# Workshop: numpy/scipy

### Monday, March 6, 2022

In today's workshop we'll get a bit of practice using `numpy` and `scipy`. These two related packages are by far the most commonly used tools in Python for scientific computing (for, e.g., working with matrices, statistical tests and distributions, optimization, etc.).

Given their breadth, we will only scratch the surface in this course, but these two packages are well worth your time if you expect to do any serious amount of numerical computing in Python.

The block of code below imports both packages and gives them convenient names.
If this code does not run successfully, you'll need to install `numpy` and `scipy`.

<b>numpy:<b> https://numpy.org/install/

<b>SciPy:</b> https://scipy.org/install/

In [None]:
import numpy as np
import scipy as sp

## Problem 1: basics of numpy arrays 

The basic object in `numpy` is the array, which roughly corresponds to a vector, and supports mostly the same operations as do Python lists. Indeed, the easiest way to create a numpy array is to start with a list.

In [None]:
t = [0,1,4,9,16,25]
a = np.array( t )
a

Create a numpy array `b` that contains the first 10 cubes, starting with 0. You may find it easiest to write a list comprehension and then cast that list to a numpy array.

In [None]:
# TODO: code goes here.

Adding numpy arrays is possible in the natural way, if we think of them as vectors. Addition is entrywise.

In [None]:
a = np.array([1,2,3,4])
b = np.array([4,3,2,1])
a+b

We just added two numpy arrays of the same length, and the behavior was as expected if `a` and `b` represented vectors.
Let's try adding two arrays of different lengths.
Specifically, let's try adding a scalar to an array.

In [None]:
a = np.array([[1,2,3,4]])
a + 1

In regular old vector land, writing something like $v + 1$ doesn't make sense.
But in numpy, this is perfectly fine-- numpy finds a way to "vectorize" the operation along the whole vector (very strictly speaking, what is happening here is actually more related to broadcasting, which is discussed in lecture, but they're close enough...).

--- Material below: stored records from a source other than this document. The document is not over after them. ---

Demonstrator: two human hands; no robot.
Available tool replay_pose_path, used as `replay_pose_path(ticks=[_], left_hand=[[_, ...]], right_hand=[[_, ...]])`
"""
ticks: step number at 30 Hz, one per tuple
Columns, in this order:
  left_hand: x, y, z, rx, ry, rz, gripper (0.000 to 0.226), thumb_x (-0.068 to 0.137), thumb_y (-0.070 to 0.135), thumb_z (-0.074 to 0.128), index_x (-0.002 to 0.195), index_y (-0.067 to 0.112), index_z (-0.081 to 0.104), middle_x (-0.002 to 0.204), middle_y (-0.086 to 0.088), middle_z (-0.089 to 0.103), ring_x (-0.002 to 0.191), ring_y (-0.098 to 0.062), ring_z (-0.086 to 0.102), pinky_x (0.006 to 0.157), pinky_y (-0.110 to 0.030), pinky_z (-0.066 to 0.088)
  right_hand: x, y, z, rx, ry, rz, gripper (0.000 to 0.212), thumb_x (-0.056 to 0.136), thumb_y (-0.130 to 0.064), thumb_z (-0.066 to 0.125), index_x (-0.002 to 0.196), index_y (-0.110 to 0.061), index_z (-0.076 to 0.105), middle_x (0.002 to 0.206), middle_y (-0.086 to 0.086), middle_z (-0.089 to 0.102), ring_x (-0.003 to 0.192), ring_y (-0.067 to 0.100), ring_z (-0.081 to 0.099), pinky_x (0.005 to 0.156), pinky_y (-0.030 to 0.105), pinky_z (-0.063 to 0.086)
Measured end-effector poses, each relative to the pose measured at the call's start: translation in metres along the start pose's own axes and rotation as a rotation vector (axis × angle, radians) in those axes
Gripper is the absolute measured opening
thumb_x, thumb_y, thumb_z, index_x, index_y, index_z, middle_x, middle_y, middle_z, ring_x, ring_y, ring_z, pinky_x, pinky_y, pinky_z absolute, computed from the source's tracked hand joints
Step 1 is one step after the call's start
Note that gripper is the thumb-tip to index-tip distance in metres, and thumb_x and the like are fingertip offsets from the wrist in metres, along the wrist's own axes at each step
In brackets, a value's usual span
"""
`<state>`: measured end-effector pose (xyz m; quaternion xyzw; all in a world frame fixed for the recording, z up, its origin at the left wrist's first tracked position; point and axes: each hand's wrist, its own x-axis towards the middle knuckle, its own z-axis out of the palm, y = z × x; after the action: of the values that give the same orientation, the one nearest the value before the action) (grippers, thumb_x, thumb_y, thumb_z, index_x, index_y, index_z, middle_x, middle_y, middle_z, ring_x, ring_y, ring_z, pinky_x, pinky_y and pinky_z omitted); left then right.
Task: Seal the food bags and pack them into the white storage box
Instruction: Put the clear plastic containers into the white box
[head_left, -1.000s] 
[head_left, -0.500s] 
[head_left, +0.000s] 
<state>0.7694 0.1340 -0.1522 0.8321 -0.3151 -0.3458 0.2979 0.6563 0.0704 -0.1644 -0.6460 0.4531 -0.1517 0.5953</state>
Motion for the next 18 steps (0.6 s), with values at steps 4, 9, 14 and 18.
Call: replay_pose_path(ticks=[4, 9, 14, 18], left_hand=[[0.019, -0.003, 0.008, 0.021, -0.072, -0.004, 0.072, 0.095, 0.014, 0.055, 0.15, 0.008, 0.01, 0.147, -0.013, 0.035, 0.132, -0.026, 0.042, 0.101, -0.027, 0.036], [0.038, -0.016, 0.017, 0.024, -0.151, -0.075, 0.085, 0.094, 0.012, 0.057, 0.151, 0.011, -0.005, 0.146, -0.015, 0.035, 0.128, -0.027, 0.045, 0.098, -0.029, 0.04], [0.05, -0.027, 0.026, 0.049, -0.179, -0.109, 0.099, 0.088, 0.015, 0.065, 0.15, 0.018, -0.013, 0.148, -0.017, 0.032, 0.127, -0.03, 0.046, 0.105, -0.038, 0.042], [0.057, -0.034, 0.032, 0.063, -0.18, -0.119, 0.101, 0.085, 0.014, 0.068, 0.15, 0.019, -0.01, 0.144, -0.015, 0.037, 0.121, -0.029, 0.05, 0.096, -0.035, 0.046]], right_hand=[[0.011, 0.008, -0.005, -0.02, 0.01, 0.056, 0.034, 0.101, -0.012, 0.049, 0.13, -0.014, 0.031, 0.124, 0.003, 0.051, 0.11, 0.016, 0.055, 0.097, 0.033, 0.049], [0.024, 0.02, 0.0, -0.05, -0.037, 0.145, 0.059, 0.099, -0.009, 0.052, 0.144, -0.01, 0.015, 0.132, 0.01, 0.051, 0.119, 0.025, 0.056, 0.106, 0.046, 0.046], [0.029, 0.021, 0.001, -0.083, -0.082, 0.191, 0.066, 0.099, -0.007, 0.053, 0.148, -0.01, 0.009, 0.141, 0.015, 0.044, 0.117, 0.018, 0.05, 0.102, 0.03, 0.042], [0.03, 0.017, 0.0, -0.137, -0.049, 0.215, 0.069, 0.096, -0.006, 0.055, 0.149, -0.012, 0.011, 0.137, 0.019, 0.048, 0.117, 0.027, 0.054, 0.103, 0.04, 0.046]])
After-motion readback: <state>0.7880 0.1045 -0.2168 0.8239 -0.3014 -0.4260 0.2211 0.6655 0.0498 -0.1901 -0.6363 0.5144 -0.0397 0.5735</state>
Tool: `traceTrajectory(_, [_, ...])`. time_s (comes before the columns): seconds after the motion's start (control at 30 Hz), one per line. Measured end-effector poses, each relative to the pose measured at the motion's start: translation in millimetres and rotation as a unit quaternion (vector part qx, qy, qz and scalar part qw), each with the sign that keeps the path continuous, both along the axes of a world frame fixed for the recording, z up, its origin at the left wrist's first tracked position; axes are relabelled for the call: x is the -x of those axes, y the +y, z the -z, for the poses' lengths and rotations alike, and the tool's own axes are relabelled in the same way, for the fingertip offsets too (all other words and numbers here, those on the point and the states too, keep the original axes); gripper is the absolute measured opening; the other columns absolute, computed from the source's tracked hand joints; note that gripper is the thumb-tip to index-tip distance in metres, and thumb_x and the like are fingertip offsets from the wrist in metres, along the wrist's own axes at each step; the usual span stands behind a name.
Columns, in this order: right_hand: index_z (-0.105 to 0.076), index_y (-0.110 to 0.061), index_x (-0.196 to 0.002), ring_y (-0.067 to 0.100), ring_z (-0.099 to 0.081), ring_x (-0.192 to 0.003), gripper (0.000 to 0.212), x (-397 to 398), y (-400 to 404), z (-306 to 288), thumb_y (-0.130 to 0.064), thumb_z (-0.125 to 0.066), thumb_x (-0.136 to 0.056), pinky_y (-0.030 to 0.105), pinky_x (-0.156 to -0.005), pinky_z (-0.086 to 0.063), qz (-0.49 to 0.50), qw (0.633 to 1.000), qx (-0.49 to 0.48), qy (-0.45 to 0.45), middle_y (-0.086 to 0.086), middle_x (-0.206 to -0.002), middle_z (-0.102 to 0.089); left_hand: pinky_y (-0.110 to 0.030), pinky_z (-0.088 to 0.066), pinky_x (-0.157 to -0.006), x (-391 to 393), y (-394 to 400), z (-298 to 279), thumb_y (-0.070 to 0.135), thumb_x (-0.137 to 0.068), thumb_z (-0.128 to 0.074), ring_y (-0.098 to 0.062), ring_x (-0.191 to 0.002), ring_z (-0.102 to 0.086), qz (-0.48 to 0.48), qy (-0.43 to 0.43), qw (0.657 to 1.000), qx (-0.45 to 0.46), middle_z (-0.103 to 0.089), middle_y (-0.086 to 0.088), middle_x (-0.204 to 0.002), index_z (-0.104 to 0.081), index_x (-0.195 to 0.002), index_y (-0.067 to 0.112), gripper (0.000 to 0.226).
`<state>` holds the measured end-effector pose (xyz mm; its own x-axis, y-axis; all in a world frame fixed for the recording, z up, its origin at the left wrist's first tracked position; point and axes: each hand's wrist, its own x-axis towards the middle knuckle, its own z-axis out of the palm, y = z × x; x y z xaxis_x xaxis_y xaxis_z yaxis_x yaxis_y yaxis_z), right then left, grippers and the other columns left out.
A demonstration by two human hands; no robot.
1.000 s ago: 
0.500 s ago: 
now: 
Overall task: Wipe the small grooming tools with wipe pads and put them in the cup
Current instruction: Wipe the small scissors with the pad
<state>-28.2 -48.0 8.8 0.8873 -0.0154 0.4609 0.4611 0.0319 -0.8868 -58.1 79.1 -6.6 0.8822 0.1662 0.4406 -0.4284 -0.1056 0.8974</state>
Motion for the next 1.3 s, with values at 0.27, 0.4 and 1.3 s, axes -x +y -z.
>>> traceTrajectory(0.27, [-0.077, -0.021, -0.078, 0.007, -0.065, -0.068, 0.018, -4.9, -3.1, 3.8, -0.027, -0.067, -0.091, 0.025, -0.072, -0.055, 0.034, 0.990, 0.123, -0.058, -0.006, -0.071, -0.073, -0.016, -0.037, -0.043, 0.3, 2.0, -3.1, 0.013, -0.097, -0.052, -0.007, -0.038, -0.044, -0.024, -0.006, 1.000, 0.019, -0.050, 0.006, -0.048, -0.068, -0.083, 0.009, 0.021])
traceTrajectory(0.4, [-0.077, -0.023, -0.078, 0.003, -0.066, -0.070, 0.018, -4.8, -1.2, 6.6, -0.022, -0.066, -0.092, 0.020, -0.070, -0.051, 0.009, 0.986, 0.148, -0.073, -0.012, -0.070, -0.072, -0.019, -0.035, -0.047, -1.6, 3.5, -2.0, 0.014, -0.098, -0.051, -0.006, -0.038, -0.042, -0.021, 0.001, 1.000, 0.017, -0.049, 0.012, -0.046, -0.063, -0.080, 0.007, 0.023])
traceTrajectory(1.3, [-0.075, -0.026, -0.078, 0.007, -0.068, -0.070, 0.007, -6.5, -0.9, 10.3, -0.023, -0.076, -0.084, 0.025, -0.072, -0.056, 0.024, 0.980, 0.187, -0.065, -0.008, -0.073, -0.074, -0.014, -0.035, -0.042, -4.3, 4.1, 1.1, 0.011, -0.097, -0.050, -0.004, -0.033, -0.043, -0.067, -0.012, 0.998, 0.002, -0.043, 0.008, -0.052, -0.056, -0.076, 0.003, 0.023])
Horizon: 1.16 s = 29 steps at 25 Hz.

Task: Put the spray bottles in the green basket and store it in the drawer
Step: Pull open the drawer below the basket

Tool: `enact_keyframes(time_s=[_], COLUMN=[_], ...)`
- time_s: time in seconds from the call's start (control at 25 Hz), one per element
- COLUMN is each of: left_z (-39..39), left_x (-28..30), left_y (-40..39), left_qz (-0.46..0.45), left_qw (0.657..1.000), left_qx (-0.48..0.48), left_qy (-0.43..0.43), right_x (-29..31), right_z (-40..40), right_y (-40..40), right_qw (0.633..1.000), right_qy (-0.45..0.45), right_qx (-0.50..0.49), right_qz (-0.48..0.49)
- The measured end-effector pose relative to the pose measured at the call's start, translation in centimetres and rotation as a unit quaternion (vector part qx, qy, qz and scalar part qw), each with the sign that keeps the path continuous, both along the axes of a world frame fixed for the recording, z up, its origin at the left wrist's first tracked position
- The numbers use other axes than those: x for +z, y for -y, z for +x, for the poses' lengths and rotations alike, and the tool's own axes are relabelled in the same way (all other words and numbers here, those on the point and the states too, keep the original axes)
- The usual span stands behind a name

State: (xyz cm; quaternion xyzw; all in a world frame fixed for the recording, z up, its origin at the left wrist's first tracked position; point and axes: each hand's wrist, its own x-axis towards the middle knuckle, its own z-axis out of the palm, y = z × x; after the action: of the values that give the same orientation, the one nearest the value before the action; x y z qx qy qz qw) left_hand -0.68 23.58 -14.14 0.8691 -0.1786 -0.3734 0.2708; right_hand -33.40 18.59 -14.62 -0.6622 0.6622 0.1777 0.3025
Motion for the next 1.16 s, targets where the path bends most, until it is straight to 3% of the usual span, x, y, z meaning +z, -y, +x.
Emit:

Indeed, this kind of idea extends a lot further: many operations in numpy can be <i>vectorized</i>.
We can take a function that applies to scalars, and apply it to every entry of a numpy array.

As an example, consider the following code:

In [None]:
a = np.array([1,2,3,4])
a**2

If we try to square a plain old Python list in this same way, we get an error-- Python doesn't know how to square lists, only numeric data.

In [None]:
t = [1,2,3,4]
t**2

Using the above, write a function `my_euc_norm` that takes a single numpy array as its only argument and computes its norm (you may assume this array has shape `(1,p)` for some `p`).

Recall that the Euclidean norm is given by $\| v \| = \sqrt{ \sum_i v_i^2 }$.

<b>Hint:</b> `np.sqrt` and `np.sum` are your friends, here.

In [None]:
np.sqrt( 10 )

In [None]:
np.sum( np.array([1,2,3,4,5]) )

In [None]:
def my_euc_norm( v ):
    # Assuming that v is a one-dimensional numpy array,
    # something like v = np.array( [1,2,3,...,n ]).
    pass # TODO: erase the pass statement and write code here.

In [None]:
my_euc_norm( np.array([1,1,1])) # Should evaluate to sqrt(3) = 1.732...

In [None]:
my_euc_norm( np.array([1,0,0,0,0,0])) # Should evaluate to 1.0

## Problem 2: the advantage of ufuncs

So, why do we care about all this broadcasting and vectorization business?

Well, let's try an experiment. Above, we wrote a function for computing the Euclidean norm using vectorized operations.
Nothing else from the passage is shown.